The main goal of these notes is to present several depth-averaged models with application in granular avalanches. We begin by recalling the classical Saint-Venant or Shallow Water equations and present some extensions like the Saint-Venant–Exner model for bedload sediment transport. The first part is devoted to the derivation of several avalanche models of Savage–Hutter type, using a depth-averaging procedure of the 3D momentum and mass equations. First, the Savage–Hutter model for aerial avalanches is presented. Two other models for partially fluidized avalanches are then described: one in which the velocities of both the fluid and the solid phases are assumed to be equal, and another one in which both velocities are unknowns of the system. Finally, a Savage–Hutter model for submarine avalanches is derived. The second part is devoted to non-newtonian models, namely viscoplastic fluids. Indeed, a one-phase viscoplastic model can also be used to simulate fluidized avalanches. A brief introduction to Rheology and plasticity is presented in order to explain the Herschel–Bulkley constitutive law.

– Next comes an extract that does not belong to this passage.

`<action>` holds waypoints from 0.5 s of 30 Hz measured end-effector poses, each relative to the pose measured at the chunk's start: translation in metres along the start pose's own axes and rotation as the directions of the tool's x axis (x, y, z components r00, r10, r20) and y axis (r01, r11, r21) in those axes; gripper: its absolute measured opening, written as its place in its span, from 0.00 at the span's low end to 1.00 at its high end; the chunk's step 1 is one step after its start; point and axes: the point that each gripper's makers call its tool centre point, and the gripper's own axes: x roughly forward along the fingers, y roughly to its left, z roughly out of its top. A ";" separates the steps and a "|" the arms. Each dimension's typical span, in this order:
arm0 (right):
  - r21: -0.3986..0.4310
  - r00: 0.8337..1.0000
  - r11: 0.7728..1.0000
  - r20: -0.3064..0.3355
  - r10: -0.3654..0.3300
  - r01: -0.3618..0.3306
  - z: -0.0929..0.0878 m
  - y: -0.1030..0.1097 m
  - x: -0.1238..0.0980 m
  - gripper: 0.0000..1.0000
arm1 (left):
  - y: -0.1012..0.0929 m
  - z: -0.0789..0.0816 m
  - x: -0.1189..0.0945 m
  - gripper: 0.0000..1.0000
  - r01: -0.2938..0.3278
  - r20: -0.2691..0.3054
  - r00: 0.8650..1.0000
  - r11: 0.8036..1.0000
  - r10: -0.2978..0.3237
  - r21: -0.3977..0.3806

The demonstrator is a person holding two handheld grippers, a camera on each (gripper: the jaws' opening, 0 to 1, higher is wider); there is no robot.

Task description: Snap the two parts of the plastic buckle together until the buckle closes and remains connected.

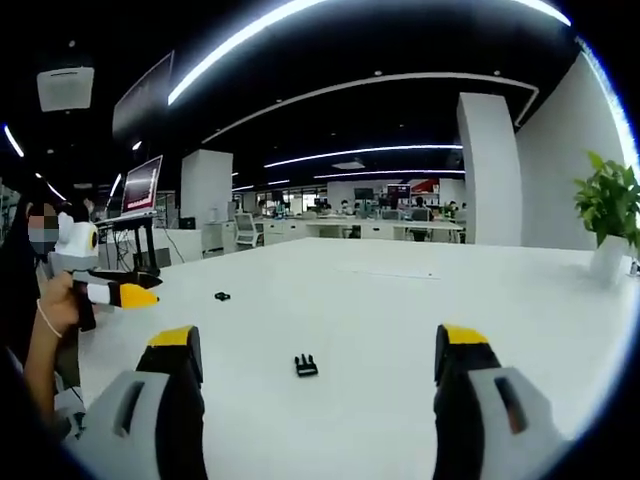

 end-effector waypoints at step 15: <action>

We finally present the derivation of a shallow Herschel–Bulkley model.

Notes

Acknowledgements

The first author would like to thanks the organizers of the Jacques-Louis Lions Spanish-French school for the invitation. The second author would like to thank the Institute of Mathematics of the University of Seville (IMUS) for the financial support to work on the numerical analysis of models for visco-plastic avalanches.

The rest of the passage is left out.